Pada saat akan memasuki SP 2 dan melakukan evaluasi terkait SP 1

ternyata klien tidak melakukan apa yang dilatih bersama perawat dan apa

yang direncanakan bersama perawat, klien mengatakan malu untuk

berkenalan dengan teman 1 bangsal dan perawat, klien belum berkenalan

dengan teman 1 bangsal dan perawat. Oleh sebab itu untuk pertemuan

yang kedua perawat mengulang kembali SP 1 yaitu evaluasi kegiatan

berkenalan satu orang, beri pujian, latih cara berkenalan dengan pasien dan

perawat. Masukkan jadwal.


Kemudian pada pertemuan yang ketiga perawat melanjutkan

mengaplikasikan ke SP2 yaitu dengan mengevaluasi kegiatan berkenalan

satu orang, beri pujian. Latih cara berbicara saat melakukan kegiatan

harian : menyapu dan merapihkan tempat tidur. Masukkan jadwal.

Hasilnya klien sudah mampu berkenalan dengan teman 1 bangsal dan

perawat, klien mengatakan senang berkenalan dengan teman 1 bangsal dan

perawat. Klien masih diam saat melakukan kegiatan.
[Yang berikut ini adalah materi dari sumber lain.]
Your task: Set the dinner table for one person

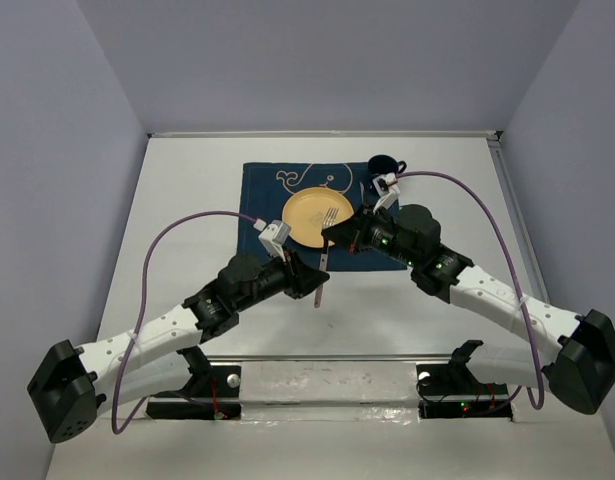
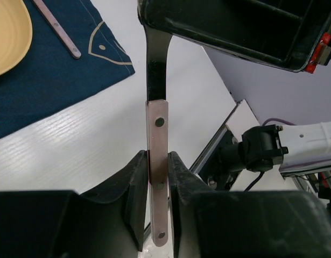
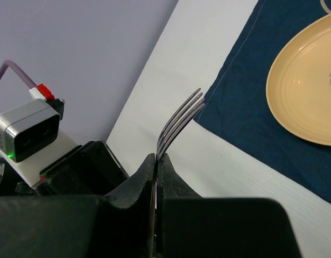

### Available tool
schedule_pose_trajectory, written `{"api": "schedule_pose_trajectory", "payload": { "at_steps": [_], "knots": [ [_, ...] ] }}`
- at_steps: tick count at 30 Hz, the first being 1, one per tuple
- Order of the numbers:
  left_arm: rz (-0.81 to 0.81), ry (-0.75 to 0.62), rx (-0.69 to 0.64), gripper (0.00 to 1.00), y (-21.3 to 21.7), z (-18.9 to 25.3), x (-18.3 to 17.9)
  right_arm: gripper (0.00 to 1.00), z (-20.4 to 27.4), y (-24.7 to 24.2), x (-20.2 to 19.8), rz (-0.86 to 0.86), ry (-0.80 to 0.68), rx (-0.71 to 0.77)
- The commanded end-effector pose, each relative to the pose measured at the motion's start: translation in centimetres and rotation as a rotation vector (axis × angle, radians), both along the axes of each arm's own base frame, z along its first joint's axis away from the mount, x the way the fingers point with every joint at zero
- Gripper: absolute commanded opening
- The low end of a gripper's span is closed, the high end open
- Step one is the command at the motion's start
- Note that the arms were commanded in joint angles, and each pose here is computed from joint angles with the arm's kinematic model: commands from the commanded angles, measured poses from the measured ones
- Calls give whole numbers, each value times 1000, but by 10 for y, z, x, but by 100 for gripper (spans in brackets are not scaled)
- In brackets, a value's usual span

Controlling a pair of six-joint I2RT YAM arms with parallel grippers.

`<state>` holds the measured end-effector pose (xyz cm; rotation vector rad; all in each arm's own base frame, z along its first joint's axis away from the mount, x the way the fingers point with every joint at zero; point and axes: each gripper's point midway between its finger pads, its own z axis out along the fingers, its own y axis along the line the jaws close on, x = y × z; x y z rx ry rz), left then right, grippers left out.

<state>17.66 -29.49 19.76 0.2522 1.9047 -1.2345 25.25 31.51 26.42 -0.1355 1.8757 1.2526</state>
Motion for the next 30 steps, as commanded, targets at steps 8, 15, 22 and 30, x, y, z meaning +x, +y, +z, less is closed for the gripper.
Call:
{"api": "schedule_pose_trajectory", "payload": {
  "at_steps": [8,15,22,30],
  "knots": [
    [64,-112,-88,0,10,43,8,10,42,0,-4,77,-109,137],
    [333,-100,92,0,39,36,49,89,18,-11,2,-46,-73,-93],
    [430,-122,172,0,41,28,61,88,-12,4,5,-127,-39,-274],
    [438,-138,202,0,35,24,55,73,-15,32,21,-218,-63,-373]
  ]
}}
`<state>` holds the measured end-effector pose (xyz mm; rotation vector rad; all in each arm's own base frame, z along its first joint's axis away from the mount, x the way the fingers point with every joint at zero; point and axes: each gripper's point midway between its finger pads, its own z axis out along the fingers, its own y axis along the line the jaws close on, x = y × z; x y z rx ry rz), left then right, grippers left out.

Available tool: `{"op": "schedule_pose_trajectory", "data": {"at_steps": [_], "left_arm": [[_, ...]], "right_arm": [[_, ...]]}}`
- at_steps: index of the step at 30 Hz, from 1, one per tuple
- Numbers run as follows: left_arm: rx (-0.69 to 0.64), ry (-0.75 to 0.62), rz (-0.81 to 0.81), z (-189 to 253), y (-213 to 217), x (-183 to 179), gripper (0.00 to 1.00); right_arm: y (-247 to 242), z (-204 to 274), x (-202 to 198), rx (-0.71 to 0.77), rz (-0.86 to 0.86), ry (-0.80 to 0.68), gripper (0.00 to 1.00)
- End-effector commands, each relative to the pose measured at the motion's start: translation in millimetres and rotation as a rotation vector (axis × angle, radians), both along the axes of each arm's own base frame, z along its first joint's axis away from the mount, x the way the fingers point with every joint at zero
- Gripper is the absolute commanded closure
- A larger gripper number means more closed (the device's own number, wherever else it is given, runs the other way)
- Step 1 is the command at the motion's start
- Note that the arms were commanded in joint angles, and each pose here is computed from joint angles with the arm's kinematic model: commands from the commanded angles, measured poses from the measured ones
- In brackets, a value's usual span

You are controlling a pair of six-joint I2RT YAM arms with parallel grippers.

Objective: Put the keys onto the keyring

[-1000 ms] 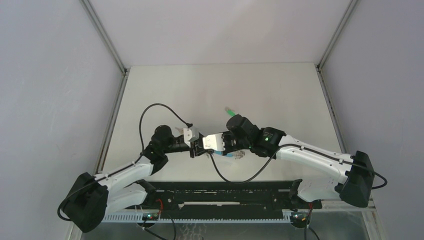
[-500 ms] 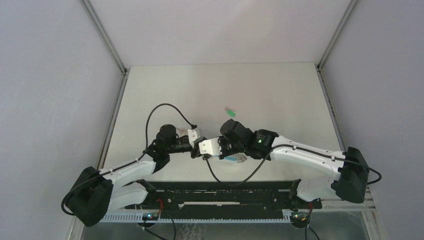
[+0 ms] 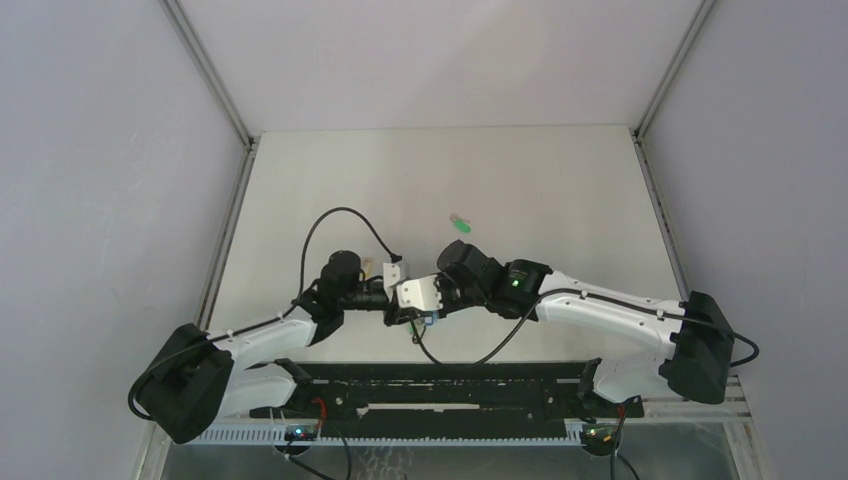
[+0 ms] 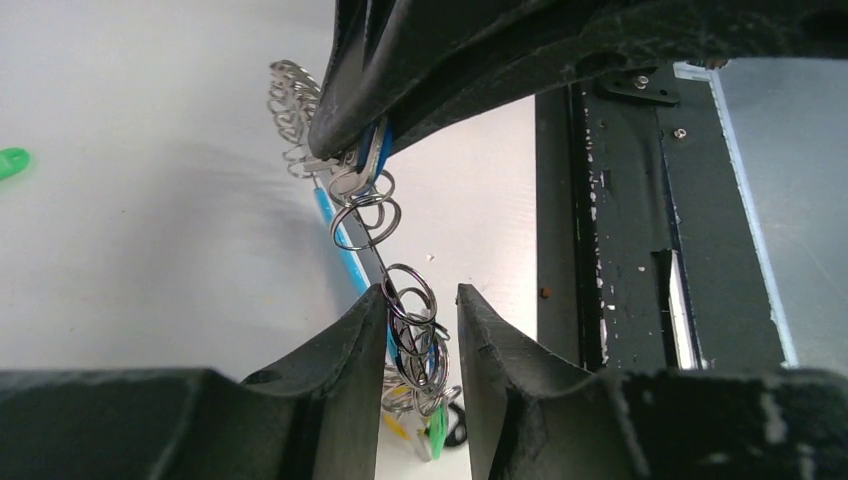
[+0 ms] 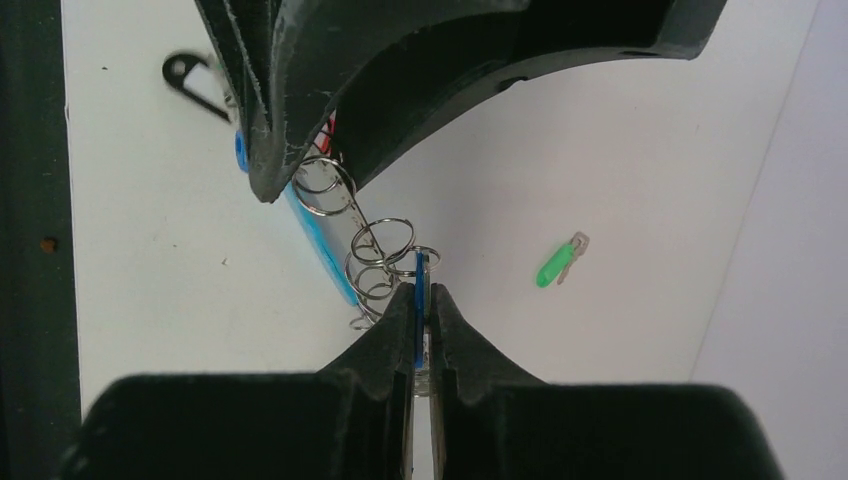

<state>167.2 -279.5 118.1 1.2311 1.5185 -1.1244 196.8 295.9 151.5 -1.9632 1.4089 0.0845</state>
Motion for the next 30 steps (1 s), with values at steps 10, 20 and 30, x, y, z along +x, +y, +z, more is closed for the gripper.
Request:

Implementasi yang telah dilakukan pada Sdr. P untuk mengatasi defisit

perawatan diri dimulai dengan mengaplikasikan SP 1 yaitu identifikasi

masalah perawatan diri kebersihan diri, berdandan, makan minum, BAB

dan BAK, jelaskan pentingnya kebersihan diri, jelaskan cara dan alat

kebersihan diri, latih cara menjaga kebersihan diri : mandi, ganti pakaian,

sikat gigi, cuci rambut, potong kuku. Masukkan jadwal. Hasilnya klien

mampu menjelaskan kembali bagaimana cara menjaga kebersihan diri

yang benar.

Pada saat akan memasuki SP 2 dan melakukan evaluasi terkait SP 1

ternyata klien tidak melakukan apa yang dilatih bersama perawat dan apa

yang direncanakan bersama perawat, klien mengatakan malas mandi,

mandi hanya 1x dalam sehari. Oleh sebab itu untuk pertemuan yang kedua

perawat mengulang kembali SP 1 yaitu evaluasi kegiatan kebersihan diri,

beri pujian. Jelaskan cara dan alat untuk menjaga kebersihan diri, latih cara

menjaga kebersihan diri : mandi, ganti pakaian, sikat gigi, cuci rambut,

potong kuku. Masukkan jadwal.


Kemudian pada pertemuan yang ketiga perawat melanjutkan

mengaplikasikan ke SP2 yaitu dengan menngevaluasi kegiatan kebersihan

diri, beri pujian, jelaskan cara dan alat untuk berdandan, latih cara

berdandan : sisiran, cukuran. Masukkan jadwal. Hasilnya klien

mengatakan mandi 2x dalam sehari pagi dan sore, klien mengatakan tidak

sisiran, penampilan klien cukup rapih, mandi 2x sehari.